Как долго, как страстно он ждал этого часа, сто раз отчаявшись и не надеясь уже! Но ни особой радости, ни восторга сейчас не испытывал, никакой эйфории не ощущал. Было хорошо сидеть здесь в тишине, вдыхать полной грудью чистый утренний воздух, но не радость, не ликование, а какая–то горьковатая умудренность царила в душе. Словно вернулся из дальнего долгого путешествия, из которого не чаял и вернуться уже, а на пороге дома вдруг присел и задумался: а дальше–то как ему жить?..
Прямо у ног была клумба с влажной, свежевскопанной землей, по–весеннему остро пахнущей, словно ждущей семян. Он смотрел на эти черные, проступающие в тумане комья сырой весенней земли и радовался тому, что видит их человеческими глазами.
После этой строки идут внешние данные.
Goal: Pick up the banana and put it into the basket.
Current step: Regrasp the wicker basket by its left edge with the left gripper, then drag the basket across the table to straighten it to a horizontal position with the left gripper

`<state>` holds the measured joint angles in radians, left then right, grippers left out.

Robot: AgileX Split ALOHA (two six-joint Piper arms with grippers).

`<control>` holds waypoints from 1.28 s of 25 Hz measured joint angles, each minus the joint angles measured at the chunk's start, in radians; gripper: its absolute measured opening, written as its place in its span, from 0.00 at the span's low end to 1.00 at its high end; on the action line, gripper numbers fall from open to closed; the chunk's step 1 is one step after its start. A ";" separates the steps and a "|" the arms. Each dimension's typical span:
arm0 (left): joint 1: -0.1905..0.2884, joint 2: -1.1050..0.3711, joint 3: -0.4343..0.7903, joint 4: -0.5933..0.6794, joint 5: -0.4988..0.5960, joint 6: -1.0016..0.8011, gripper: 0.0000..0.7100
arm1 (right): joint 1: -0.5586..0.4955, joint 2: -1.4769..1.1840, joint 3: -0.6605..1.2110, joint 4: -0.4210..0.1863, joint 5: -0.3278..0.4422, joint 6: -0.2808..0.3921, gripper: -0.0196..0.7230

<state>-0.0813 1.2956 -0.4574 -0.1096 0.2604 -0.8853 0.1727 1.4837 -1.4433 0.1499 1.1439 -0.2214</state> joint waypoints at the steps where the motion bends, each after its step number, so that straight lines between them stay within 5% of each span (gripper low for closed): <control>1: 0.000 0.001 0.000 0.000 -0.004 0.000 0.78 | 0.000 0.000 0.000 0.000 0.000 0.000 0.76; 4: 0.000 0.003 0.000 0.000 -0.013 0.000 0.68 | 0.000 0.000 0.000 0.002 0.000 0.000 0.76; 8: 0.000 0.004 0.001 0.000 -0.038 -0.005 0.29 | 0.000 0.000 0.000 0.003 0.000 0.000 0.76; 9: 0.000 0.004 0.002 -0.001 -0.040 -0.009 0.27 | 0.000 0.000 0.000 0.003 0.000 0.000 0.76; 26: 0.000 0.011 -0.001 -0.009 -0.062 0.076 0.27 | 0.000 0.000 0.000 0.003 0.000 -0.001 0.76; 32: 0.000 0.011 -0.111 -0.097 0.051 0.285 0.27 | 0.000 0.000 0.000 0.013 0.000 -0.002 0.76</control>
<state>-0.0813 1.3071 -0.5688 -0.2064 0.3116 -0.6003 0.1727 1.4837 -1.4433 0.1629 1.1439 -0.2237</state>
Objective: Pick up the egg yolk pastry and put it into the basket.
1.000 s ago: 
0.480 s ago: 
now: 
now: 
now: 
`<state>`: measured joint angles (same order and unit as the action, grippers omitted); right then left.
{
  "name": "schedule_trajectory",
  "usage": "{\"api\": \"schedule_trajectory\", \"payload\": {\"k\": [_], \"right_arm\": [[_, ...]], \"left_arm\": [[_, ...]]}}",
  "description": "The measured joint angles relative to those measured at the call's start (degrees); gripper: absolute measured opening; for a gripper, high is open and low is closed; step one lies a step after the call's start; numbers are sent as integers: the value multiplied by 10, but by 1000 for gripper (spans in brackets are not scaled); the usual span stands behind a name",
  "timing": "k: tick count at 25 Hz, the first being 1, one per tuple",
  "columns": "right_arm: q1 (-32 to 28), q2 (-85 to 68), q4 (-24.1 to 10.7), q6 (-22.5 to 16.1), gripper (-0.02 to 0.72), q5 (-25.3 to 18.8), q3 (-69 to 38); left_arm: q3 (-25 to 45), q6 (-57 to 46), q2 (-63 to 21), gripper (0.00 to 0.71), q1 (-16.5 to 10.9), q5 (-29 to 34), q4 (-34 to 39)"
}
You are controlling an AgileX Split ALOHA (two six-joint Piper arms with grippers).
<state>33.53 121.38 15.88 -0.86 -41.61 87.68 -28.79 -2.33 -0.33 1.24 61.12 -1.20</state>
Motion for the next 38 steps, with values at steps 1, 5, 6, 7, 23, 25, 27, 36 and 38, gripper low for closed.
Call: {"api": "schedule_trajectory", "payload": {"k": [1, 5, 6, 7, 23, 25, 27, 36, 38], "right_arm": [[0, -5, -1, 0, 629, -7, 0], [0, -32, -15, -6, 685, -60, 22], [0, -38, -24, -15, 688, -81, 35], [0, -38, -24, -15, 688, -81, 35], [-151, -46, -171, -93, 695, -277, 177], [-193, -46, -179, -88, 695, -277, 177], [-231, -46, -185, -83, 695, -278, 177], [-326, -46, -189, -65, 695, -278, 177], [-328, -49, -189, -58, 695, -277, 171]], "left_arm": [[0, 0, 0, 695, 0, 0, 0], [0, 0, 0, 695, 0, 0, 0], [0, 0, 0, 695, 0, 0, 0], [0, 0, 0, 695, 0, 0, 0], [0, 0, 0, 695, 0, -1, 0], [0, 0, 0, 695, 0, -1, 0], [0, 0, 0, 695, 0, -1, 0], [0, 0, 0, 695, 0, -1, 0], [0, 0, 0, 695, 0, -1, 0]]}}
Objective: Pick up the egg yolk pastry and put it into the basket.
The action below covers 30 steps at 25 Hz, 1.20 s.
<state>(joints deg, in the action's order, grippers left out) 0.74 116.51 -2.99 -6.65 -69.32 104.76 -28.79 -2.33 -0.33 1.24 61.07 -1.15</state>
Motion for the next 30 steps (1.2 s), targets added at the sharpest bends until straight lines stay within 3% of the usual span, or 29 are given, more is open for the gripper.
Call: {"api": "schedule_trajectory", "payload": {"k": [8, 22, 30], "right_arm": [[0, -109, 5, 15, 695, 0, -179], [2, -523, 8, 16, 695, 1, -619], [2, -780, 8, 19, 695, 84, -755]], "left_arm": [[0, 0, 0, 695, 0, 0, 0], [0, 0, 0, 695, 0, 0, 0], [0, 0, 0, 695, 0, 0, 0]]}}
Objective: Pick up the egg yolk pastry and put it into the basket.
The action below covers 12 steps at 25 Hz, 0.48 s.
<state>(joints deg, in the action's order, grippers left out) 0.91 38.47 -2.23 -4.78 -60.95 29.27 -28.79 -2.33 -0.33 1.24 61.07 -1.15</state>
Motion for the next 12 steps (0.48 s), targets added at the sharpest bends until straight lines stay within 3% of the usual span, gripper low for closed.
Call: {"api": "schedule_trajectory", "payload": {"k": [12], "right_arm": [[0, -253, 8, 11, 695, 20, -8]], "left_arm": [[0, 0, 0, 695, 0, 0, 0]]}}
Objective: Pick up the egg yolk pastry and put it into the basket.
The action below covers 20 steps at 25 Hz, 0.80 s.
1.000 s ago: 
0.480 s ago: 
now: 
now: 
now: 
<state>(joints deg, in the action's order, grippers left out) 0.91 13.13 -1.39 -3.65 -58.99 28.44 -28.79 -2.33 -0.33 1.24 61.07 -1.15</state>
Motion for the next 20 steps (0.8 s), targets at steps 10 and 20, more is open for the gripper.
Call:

Спиной он чувствовал жесткую, ребристую, неудобную спинку скамьи, но это было сладостное человеческое ощущение. Он осторожно погладил жесткое сиденье с неровными струпьями многолетней краски на нем – и это было дивное, почти забытое чувство осязания вещи человеческой рукой. Потянулся к ближнему, прямо за скамьей, стволу дерева, и холодная, влажная, шероховато–округлая кора одарила ладонь целой гаммой прежних человеческих ощущений.
Туман медленно рассеивался, расходился в обе стороны, словно торжественно раздвигающийся занавес, открывая пространство вокруг. Он не знал, где сидит сейчас, где точно в Москве находится, но рядом уже выступали зыбкими контурами силуэты каких–то домов. Но какая это улица и куда ведет она, нельзя было различить.
Туман отступал, раздвигаясь, открывая еще недалекую, но уже перспективу, обозначив все более четкими контурами стоявшие по краям деревья. Кроны их проступали не узловатым переплетением сучьев, как зимой, и не сплошным массивом листвы, как было бы летом, а какой–то странной салатовой дымкой, словно туман сгустился там, среди веток, и нежно зазеленел. И вглядываясь в них привыкающим к миру человеческим взглядом, Вранцов вдруг понял, что не дымка это, не зеленоватый туман, а первая, распустившаяся ночью молодая листва. Пока лишь призрачным изумрудно–опаловым контуром тронула она кроны, которым густо и пышно цвести. И глубоко втянув в себя воздух, чувствуя всей грудью, всем человеческим своим существом этот прекрасный горьковато–сладостный запах весны, он ощутил, что жизнь начинать надо сызнова, что впереди другая, неведомая жизнь.
…Из глубины аллеи, еще не видимый за молочно–белой туманной пеленой, неторопливо постукивая подошвами, глуховато по–утреннему покашливая, с каждым шагом приближаясь и проступая в тумане, шел человек. И еще не видя его лица, не зная, стар он или молод, весел с утра или озабочен и хмур, Вранцов встал ему навстречу, чтобы этим ранним весенним утром обменяться первыми простыми человеческими словами.